Saint Jean, fils de Zébédée et frère de Jacques, fut l'un des tout premiers appelés au bord du lac de Galilée. De tous les apôtres, il est celui que l'Évangile nomme « le disciple que Jésus aimait » : présent à la Transfiguration, au jardin de Gethsémani, au pied de la Croix où le Christ lui confie sa Mère. On lui attribue le quatrième Évangile, trois épîtres et l'Apocalypse. Sa fête est le 27 décembre.

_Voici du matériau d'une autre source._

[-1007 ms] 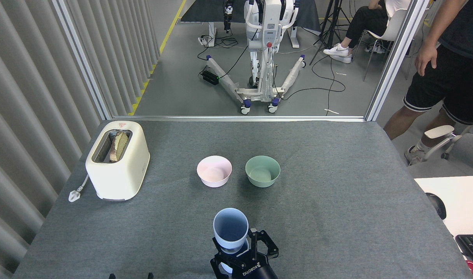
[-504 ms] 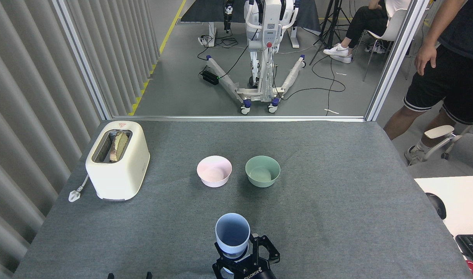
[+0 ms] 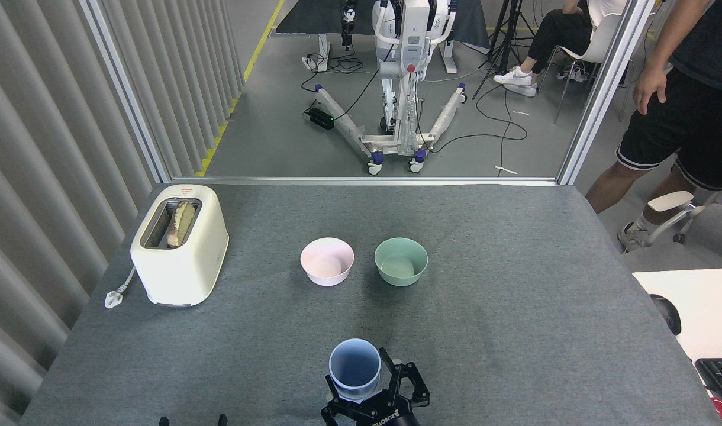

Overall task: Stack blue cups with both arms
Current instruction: 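Lower the held cup into the first blue cup with the right gripper, then open the right gripper and pull it back from the stacked cups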

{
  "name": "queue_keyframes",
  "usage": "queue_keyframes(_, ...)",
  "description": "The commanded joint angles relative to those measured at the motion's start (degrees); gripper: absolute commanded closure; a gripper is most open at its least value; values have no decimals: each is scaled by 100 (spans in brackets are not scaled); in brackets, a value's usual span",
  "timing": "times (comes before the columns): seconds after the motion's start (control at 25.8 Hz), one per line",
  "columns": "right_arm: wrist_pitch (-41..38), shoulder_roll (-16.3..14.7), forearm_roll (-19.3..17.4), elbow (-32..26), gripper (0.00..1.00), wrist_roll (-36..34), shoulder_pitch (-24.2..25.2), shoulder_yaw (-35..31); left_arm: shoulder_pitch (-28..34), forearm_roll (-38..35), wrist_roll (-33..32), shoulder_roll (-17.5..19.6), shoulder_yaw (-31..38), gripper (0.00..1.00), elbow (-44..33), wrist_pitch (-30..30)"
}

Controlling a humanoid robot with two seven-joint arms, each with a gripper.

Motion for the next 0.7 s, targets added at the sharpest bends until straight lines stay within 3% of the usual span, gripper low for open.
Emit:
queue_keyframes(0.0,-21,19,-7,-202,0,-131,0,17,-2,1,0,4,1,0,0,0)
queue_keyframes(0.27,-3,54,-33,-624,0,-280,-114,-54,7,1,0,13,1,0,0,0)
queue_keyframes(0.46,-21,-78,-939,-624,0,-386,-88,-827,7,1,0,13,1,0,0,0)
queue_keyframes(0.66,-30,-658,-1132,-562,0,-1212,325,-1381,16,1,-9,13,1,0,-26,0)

Dans le tétramorphe, Jean reçoit l'aigle : car son Évangile, seul, s'élève d'emblée jusqu'au mystère du Verbe — « Au commencement était le Verbe » — comme l'aigle s'élève au plus haut et, dit-on, fixe le soleil sans baisser les yeux. Sur cette statue, l'aigle est présent à ses pieds, attribut du Vivant qui regarde la lumière en face. Les trois autres Vivants sont l'homme ailé de Matthieu, le lion de Marc et le taureau de Luc.
Ce que Jean tient contre lui, c'est la coupe du Christ. Le calice qu'il porte n'est pas d'abord la coupe de l'épreuve, mais celle de la Cène et de la Passion. À deux des fils de Zébédée qui demandaient les premières places, le Christ avait répondu : « Pouvez-vous boire la coupe que je vais boire ? […] Ma coupe, vous y boirez. » Jean, qui reposa sur la poitrine du Seigneur au soir où fut institué l'Eucharistie, est par excellence celui qui a bu à cette coupe.
Le visage de Jean, dans la pierre, n'est pas tourné vers nous mais vers ce qu'il porte : un homme recueilli, qui nous mène au silence. Car l'Évangile de Jean est celui de la contemplation : là où les autres racontent, lui médite ; là où ils décrivent les foules, lui s'enfonce dans le mystère. La statue ne donne pas à voir une action, mais une présence intérieure.
L'œuvre garde la mémoire de sa lente fabrication. Tout a commencé par un croquis tracé sur un carnet : la première pensée de la figure, à peine quelques traits. Puis vint l'étude en argile, modelée du bout des doigts pour chercher la pose et l'équilibre.
Vint enfin la pierre. Le bloc capable, dressé dans l'atelier, donne la mesure de l'œuvre à venir. Puis le sculpteur attaque la matière à la massette et à la chasse— la taille directe se fait sans moulage ni report mécanique, chaque coup d'outil étant définitif.
L'ensemble des quatre évangélistes a été sculpté en 2016 pour l'abbaye de Lagrasse (Aude), où la communauté des chanoines réguliers perpétue la vie liturgique. Sculpteur sur pierre d'art sacré chrétien, Jean-Joseph Chevalier réalise sur commande statues et sculptures religieuses de saints en pierre naturelle, en taille directe, pour abbayes, paroisses, sanctuaires et particuliers, en France et à l'étranger. On peut voir cette figure de Jean comme l'aboutissement du tétramorphe : après l'homme, le lion et le taureau, l'aigle qui s'élève au Verbe.